In this case as well, ideological concerns are not only prioritised over academic concerns – the academic concerns are not even considered.  The rightness or wrongness of Coleman’s views, or even those of his detractors, are not relevant in this context.  As Professor of Demography of Oxford University Coleman is practically obliged to have an opinion on the subject of mass immigration to this country.  The fact that some students have taken exception to his views is unfortunate, but beside the point.

A third case has come to light today in Leeds; the Telegraph reports:

“A leading university has been accused of "selling out" academic freedom of speech by scrapping a talk on links between the Nazis and Islamic anti-semitism after allegedly receiving emails from Muslims protesting about the event.

Matthias Küntzel, a German author and political scientist who specialises in the threat of Islamic fundamentalism, was told yesterday by the University of Leeds that a talk scheduled for yesterday evening, and a two-day workshop, on Hitler's Legacy: Islamic Anti-semitism in the Middle East, had been cancelled because of security fears.
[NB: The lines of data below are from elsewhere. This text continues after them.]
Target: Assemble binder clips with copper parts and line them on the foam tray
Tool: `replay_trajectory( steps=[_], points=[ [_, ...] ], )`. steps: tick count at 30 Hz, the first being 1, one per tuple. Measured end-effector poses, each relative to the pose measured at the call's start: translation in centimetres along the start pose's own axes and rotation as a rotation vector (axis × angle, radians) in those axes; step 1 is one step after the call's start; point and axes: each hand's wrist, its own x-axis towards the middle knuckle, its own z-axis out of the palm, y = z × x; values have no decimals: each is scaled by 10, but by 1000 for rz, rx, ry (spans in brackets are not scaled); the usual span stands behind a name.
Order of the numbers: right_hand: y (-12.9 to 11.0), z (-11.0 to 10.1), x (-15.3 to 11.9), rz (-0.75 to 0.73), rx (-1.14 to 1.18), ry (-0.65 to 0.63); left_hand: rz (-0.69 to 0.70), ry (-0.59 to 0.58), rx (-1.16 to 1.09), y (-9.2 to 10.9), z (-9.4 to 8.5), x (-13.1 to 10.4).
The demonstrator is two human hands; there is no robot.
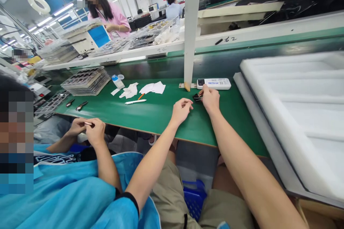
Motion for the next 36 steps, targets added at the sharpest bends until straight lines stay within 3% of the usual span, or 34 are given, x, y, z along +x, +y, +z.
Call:
replay_trajectory(
  steps=[5, 8, 12, 19, 25, 31, 36],
  points=[
    [5, -2, 2, -26, 15, -35, 125, -270, 349, 12, 11, -37],
    [4, -2, 1, -11, 22, -47, 182, -342, 464, 19, 12, -46],
    [2, -3, 0, -8, 35, -53, 223, -345, 568, 20, 14, -50],
    [1, -6, -3, -43, 15, -41, 570, -416, 1000, 22, 21, -72],
    [3, -5, 0, -60, -37, -33, 562, -412, 1021, 22, 22, -74],
    [2, -6, -2, -77, -21, 54, 548, -416, 996, 22, 21, -74],
    [2, -6, -2, -24, 22, 96, 561, -415, 999, 22, 20, -74]
  ],
)
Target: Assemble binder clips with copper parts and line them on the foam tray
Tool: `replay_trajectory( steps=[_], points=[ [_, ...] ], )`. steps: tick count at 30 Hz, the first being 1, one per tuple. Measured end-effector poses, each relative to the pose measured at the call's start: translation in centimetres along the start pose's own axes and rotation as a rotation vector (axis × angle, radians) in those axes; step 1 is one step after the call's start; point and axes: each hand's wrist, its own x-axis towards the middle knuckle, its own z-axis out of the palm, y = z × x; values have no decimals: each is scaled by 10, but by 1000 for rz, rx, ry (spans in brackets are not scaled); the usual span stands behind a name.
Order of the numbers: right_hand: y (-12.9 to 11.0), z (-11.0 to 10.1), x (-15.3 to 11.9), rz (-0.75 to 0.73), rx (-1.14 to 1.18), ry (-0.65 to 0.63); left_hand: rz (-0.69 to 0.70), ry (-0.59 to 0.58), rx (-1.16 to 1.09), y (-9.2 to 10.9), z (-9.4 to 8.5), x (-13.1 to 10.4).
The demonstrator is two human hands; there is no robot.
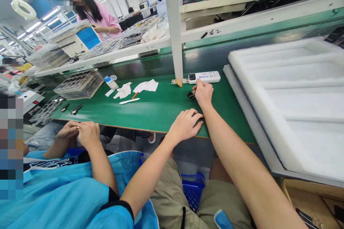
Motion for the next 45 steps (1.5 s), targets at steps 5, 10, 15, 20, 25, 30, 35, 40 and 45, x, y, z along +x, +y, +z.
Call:
replay_trajectory(
  steps=[5, 10, 15, 20, 25, 30, 35, 40, 45],
  points=[
    [4, 2, 3, 26, -48, -94, -9, -6, 1, 0, 1, 0],
    [4, 2, 2, -13, -67, -49, -17, -12, -11, 1, 0, 0],
    [0, 0, 0, 3, -61, -41, -15, -10, -13, 1, -1, 0],
    [-1, 0, -1, 15, -37, -48, -10, -3, -12, 0, 1, 0],
    [1, 0, -1, 31, -90, -101, -15, 0, -10, 0, 1, 0],
    [2, -1, -1, 27, -85, -20, -14, 13, -16, 1, 0, 0],
    [4, 1, -1, 6, -123, -56, -24, 7, -25, 1, 2, 0],
    [4, 2, -1, 10, -112, -48, -12, 25, -10, 0, 3, 0],
    [8, 2, 1, -15, -85, -55, -15, 16, -16, -1, 2, 0]
  ],
)
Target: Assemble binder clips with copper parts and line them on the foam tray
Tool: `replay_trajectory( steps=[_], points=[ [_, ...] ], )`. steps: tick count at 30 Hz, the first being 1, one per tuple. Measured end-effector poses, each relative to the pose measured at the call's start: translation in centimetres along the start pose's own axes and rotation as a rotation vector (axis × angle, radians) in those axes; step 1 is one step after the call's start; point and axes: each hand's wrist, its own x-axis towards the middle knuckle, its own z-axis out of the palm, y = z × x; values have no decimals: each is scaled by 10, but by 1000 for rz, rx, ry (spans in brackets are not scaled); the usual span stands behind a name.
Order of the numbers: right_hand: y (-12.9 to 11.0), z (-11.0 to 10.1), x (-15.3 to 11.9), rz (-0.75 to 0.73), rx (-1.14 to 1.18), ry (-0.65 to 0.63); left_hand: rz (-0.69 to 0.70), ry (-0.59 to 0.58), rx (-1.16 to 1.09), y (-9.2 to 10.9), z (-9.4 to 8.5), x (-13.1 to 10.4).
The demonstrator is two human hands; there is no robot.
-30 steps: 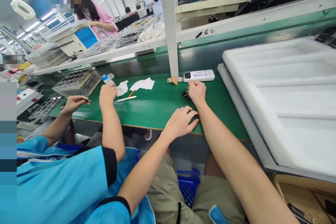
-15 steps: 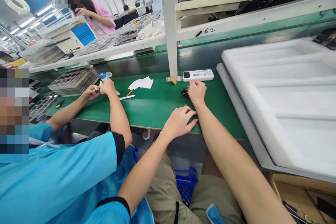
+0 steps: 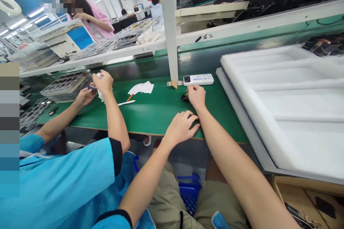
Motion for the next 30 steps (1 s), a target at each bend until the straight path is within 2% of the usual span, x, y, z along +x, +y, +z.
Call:
replay_trajectory(
  steps=[30],
  points=[
    [-3, -1, -1, -1, -29, -43, 4, 27, -13, -1, 2, -1]
  ],
)
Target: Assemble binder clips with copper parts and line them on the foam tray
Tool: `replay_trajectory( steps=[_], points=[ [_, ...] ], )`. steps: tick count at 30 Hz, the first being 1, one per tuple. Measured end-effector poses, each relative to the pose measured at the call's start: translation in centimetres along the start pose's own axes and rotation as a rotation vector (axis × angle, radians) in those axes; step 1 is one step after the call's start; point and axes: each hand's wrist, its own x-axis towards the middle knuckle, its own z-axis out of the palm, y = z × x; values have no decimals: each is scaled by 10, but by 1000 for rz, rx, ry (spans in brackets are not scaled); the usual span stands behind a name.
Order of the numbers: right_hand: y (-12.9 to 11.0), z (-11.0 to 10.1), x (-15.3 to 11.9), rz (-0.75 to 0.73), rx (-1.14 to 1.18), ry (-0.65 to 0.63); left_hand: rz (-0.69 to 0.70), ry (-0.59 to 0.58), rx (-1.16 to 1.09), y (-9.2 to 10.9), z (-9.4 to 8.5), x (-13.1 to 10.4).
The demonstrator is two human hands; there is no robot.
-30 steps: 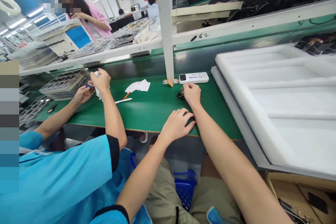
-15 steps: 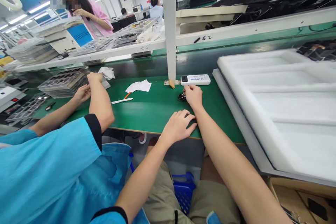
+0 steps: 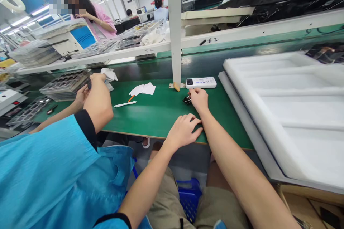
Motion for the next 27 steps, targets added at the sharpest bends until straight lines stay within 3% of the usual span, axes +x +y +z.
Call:
replay_trajectory(
  steps=[27],
  points=[
    [4, 2, 3, -3, -16, -1, -2, 1, -4, 0, 0, 0]
  ],
)
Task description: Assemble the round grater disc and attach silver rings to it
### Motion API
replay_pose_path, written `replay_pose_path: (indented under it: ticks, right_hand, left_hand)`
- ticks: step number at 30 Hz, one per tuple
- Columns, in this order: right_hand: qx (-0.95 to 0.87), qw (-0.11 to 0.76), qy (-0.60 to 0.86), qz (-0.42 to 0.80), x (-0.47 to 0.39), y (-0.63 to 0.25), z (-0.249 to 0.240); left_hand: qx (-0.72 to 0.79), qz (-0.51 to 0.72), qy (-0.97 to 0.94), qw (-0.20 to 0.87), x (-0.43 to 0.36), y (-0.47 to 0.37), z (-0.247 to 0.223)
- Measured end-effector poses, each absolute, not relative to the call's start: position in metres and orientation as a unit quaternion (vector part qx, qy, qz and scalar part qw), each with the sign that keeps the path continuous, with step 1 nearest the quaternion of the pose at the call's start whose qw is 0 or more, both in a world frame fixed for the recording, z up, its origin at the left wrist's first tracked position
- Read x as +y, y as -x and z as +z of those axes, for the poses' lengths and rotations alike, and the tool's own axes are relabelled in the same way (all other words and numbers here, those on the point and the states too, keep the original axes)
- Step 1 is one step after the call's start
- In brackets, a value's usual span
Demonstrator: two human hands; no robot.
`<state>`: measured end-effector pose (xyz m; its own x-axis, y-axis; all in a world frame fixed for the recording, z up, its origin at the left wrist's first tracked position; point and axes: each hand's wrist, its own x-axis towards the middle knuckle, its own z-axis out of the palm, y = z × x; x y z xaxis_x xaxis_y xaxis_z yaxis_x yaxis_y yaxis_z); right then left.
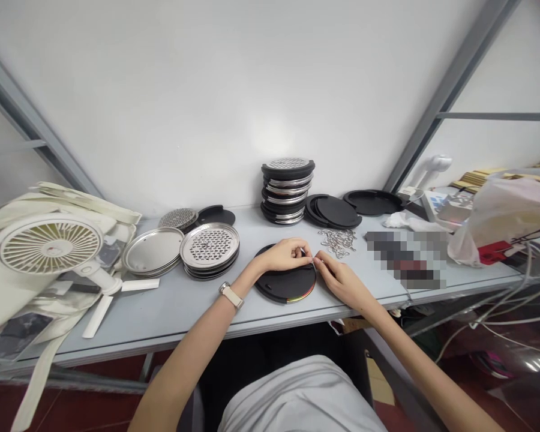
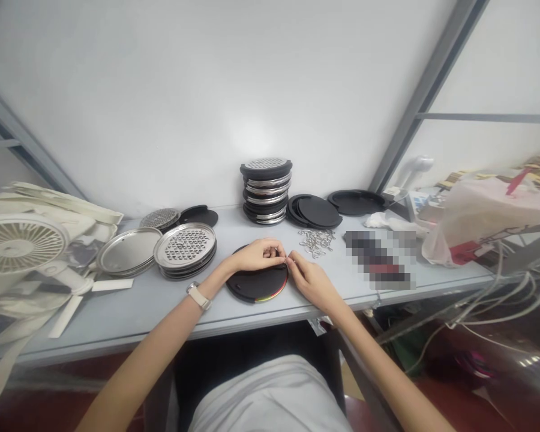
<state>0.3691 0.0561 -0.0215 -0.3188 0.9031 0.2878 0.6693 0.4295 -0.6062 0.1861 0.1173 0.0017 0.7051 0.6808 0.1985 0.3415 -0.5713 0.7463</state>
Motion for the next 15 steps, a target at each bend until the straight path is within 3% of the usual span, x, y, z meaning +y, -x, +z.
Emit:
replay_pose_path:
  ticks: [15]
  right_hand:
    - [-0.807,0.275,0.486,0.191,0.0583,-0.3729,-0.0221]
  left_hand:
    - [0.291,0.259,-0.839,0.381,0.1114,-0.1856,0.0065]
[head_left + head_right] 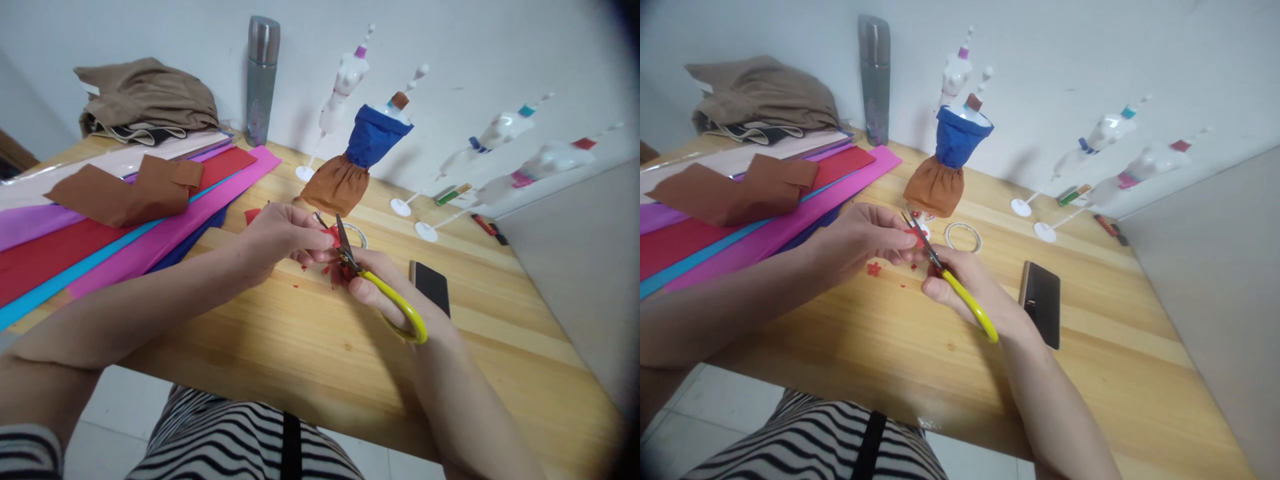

In a statement yesterday, two academics in the Leeds German department, which had organised the event, claimed the university had bowed "to Muslim protests". Dr Küntzel said he had given similar addresses around the world and there had been no problems.”

Strong, independent universities serve a hugely important role in society as exemplars of the objective search for truth.  However, the pervasive influence of malign forces such as the overt politicisation of science, the harassment of scientists and academics who do not conform to externally defined ideological imperatives, and the simple surrender to mob rule are fatally weakening this essential pillar of western civilisation.  Science, and intellectual inquiry generally, is on the threshold of a new dark age.